*** RECORD SET ***

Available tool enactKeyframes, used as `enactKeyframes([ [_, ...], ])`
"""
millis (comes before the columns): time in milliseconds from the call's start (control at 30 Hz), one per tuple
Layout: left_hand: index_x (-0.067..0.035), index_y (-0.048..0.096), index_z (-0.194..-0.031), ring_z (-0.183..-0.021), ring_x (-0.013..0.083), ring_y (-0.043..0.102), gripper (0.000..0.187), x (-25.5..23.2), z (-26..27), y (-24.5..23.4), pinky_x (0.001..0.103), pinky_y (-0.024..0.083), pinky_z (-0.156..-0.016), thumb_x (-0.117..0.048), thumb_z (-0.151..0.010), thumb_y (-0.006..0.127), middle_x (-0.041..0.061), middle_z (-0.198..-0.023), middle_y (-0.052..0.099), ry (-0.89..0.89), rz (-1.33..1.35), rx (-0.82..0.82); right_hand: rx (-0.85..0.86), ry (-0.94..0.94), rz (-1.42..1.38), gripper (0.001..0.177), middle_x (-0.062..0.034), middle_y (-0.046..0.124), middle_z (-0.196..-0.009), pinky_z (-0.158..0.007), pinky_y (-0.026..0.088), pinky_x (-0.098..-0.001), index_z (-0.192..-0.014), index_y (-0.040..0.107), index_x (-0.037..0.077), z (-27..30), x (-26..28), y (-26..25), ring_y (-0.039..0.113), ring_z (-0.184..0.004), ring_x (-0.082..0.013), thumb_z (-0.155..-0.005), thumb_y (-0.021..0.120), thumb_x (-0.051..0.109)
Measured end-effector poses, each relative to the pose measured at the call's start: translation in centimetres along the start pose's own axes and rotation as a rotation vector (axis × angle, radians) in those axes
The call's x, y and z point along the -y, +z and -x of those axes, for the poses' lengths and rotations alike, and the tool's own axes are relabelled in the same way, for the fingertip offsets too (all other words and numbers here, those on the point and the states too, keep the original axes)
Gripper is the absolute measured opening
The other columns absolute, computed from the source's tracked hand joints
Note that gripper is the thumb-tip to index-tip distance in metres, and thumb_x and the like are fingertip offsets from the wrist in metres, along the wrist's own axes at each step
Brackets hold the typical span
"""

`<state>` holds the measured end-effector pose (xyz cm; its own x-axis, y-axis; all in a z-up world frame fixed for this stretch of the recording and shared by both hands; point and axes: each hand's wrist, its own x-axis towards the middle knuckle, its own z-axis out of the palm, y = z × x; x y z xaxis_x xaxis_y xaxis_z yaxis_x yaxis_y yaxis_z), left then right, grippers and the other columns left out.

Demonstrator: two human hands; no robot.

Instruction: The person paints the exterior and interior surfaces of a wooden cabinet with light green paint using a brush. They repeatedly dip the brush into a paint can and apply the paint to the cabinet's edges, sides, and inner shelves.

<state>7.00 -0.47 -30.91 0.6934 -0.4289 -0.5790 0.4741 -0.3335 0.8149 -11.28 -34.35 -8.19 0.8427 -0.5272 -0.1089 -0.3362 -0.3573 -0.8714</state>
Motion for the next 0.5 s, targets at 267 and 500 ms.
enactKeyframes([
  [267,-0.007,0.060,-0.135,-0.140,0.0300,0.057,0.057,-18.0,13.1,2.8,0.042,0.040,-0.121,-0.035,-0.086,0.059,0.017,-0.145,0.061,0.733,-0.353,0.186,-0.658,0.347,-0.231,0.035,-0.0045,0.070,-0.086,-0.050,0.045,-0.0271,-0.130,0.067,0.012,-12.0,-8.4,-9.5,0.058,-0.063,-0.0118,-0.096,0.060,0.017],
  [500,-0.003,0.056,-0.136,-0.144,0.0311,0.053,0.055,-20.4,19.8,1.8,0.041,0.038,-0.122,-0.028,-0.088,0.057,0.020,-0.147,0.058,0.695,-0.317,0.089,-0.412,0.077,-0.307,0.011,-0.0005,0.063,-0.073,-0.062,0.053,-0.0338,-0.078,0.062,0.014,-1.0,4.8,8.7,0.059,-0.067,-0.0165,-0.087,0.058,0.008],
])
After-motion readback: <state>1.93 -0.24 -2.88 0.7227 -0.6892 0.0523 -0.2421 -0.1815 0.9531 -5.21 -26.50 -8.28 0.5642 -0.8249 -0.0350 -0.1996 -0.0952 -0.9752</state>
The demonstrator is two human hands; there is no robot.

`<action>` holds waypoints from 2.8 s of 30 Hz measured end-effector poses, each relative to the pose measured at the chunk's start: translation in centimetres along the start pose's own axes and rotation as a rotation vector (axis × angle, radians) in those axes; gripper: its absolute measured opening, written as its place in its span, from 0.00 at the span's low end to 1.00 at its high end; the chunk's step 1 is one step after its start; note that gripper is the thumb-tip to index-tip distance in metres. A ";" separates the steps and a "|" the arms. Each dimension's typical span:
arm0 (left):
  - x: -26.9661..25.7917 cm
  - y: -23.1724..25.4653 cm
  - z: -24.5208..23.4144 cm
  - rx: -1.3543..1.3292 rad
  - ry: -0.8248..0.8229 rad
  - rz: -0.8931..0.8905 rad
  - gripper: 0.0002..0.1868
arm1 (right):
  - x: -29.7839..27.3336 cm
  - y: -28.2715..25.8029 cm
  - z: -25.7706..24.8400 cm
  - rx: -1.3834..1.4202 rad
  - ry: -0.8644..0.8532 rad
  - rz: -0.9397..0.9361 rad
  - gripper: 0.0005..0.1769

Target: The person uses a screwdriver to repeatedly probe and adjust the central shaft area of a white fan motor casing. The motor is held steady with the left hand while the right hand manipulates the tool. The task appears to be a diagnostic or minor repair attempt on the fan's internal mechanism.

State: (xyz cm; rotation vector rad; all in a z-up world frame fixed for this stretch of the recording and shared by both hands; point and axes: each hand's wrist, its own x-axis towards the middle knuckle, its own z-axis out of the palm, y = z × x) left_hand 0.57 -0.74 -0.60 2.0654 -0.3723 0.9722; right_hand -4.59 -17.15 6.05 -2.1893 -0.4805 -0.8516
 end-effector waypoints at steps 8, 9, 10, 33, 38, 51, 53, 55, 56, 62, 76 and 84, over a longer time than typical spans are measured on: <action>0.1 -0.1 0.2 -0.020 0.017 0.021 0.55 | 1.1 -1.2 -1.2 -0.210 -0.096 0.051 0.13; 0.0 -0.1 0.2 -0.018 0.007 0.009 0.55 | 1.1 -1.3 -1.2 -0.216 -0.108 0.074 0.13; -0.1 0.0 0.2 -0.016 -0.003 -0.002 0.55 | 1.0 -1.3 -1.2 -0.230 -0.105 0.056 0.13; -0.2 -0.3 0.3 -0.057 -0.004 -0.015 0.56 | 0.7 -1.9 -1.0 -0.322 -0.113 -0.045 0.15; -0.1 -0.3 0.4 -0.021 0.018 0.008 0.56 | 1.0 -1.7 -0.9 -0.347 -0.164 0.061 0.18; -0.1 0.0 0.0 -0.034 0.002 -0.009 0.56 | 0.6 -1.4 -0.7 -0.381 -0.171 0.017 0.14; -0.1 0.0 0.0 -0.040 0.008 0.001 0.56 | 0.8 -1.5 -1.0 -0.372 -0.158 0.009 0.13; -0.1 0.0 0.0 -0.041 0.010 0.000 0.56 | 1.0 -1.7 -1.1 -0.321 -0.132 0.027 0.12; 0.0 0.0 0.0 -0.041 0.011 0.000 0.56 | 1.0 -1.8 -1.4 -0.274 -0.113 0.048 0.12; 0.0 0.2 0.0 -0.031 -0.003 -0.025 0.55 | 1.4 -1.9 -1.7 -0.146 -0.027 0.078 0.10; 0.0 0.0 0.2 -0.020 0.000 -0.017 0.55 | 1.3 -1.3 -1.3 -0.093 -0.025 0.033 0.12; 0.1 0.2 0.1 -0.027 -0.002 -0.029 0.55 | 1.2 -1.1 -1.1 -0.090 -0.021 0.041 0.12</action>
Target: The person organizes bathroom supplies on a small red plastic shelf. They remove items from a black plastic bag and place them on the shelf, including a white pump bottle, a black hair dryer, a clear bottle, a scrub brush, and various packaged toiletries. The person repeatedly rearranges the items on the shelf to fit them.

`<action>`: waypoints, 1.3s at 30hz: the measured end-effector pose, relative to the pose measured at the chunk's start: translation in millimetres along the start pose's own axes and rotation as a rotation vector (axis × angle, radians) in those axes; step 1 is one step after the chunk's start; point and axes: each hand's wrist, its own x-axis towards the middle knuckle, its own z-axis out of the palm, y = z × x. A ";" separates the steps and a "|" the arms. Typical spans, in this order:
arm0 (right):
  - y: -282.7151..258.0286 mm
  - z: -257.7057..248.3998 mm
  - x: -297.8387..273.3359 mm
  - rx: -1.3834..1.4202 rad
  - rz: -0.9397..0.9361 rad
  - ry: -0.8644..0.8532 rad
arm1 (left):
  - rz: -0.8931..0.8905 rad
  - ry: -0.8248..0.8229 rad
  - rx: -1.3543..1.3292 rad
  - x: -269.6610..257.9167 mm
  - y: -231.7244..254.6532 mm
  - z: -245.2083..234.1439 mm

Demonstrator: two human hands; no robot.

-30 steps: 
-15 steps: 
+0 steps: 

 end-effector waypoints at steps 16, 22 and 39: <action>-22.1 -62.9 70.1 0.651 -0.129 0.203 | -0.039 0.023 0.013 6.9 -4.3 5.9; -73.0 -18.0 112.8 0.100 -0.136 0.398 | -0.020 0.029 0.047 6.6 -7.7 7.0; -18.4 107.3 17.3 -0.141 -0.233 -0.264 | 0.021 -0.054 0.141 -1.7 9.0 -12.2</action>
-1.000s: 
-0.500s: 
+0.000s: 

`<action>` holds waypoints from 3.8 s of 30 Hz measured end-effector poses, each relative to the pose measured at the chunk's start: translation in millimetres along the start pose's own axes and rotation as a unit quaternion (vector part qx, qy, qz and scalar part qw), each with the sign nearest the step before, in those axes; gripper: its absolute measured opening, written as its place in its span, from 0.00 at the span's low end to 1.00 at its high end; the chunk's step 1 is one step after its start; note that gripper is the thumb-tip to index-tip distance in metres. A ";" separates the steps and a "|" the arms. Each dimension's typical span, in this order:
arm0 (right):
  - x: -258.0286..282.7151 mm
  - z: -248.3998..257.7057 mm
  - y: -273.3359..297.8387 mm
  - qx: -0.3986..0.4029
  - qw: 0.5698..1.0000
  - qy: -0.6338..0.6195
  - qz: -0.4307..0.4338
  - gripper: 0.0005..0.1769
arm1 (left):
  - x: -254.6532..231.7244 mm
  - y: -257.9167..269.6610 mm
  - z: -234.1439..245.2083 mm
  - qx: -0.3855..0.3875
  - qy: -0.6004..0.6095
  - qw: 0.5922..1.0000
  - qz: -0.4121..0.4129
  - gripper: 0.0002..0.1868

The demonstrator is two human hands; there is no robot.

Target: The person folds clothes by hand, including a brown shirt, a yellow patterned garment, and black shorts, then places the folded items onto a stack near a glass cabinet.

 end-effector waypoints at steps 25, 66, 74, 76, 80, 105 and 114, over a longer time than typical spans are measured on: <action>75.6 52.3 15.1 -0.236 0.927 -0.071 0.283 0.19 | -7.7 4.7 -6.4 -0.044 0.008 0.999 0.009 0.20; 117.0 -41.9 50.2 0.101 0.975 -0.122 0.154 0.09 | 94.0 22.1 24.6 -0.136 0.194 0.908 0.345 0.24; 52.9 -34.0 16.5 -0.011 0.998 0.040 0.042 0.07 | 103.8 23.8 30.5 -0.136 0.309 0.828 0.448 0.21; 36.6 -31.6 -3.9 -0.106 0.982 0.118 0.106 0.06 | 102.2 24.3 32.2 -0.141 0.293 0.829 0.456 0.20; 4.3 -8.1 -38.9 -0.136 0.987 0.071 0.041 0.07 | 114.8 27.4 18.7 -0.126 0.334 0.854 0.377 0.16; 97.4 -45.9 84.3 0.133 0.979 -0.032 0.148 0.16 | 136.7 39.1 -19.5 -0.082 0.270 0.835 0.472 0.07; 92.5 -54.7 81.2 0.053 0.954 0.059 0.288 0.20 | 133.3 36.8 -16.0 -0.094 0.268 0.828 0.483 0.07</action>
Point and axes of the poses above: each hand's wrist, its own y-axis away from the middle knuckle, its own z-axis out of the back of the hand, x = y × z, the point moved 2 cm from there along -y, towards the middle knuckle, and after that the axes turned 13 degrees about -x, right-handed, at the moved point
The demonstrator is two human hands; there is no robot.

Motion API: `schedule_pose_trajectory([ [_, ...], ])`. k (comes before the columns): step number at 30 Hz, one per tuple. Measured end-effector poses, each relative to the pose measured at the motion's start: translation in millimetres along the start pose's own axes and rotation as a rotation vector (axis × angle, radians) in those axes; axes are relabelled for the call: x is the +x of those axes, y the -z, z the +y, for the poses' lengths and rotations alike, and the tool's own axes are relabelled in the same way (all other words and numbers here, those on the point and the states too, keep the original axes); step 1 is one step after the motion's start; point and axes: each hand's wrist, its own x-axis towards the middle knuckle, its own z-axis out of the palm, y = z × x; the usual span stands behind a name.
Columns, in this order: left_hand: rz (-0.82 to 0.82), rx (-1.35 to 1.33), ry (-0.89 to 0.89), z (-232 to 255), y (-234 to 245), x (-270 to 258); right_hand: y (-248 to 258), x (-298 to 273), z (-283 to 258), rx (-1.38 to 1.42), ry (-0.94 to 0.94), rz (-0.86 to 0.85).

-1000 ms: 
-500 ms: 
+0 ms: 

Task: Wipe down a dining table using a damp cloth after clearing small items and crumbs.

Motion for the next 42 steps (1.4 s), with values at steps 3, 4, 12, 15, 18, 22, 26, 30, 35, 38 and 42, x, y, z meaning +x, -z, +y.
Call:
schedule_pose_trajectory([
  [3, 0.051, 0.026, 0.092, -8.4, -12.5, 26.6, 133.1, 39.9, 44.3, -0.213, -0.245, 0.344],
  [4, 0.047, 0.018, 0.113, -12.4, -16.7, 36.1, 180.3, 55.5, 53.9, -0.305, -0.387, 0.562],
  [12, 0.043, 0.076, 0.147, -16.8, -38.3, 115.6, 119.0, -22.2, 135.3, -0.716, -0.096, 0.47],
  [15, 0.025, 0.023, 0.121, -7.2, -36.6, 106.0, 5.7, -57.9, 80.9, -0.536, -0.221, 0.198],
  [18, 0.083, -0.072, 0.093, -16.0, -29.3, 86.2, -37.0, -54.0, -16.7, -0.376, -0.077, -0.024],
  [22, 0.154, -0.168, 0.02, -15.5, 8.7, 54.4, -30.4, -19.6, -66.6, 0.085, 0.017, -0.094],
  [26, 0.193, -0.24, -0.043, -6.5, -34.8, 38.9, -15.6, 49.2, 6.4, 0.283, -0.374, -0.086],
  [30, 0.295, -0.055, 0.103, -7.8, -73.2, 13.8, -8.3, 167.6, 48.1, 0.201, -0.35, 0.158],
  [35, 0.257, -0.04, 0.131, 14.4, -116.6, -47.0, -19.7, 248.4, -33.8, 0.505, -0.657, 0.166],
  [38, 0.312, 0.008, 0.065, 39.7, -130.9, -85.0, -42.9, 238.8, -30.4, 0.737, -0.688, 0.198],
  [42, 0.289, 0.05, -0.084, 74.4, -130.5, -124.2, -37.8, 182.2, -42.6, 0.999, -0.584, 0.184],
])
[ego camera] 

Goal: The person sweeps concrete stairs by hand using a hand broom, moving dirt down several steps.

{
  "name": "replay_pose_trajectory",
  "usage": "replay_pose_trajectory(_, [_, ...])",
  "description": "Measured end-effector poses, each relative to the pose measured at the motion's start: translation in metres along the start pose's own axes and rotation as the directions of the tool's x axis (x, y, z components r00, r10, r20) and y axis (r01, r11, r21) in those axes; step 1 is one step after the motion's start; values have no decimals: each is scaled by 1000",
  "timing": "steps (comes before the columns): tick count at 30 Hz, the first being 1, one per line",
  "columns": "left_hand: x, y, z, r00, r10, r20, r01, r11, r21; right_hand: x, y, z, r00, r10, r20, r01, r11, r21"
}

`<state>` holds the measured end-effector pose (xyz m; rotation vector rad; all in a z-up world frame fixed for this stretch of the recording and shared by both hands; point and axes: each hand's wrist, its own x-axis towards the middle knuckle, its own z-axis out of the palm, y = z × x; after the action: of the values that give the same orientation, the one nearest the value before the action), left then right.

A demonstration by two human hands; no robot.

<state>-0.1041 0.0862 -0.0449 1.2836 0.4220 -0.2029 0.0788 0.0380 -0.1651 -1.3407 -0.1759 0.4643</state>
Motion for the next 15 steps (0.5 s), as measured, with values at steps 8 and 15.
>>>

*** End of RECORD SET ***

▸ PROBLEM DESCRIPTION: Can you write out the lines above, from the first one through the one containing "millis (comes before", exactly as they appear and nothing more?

▸ THE COMPLETED TASK:
Available tool enactKeyframes, used as `enactKeyframes([ [_, ...], ])`
"""
millis (comes before the columns): time in milliseconds from the call's start (control at 30 Hz), one per tuple

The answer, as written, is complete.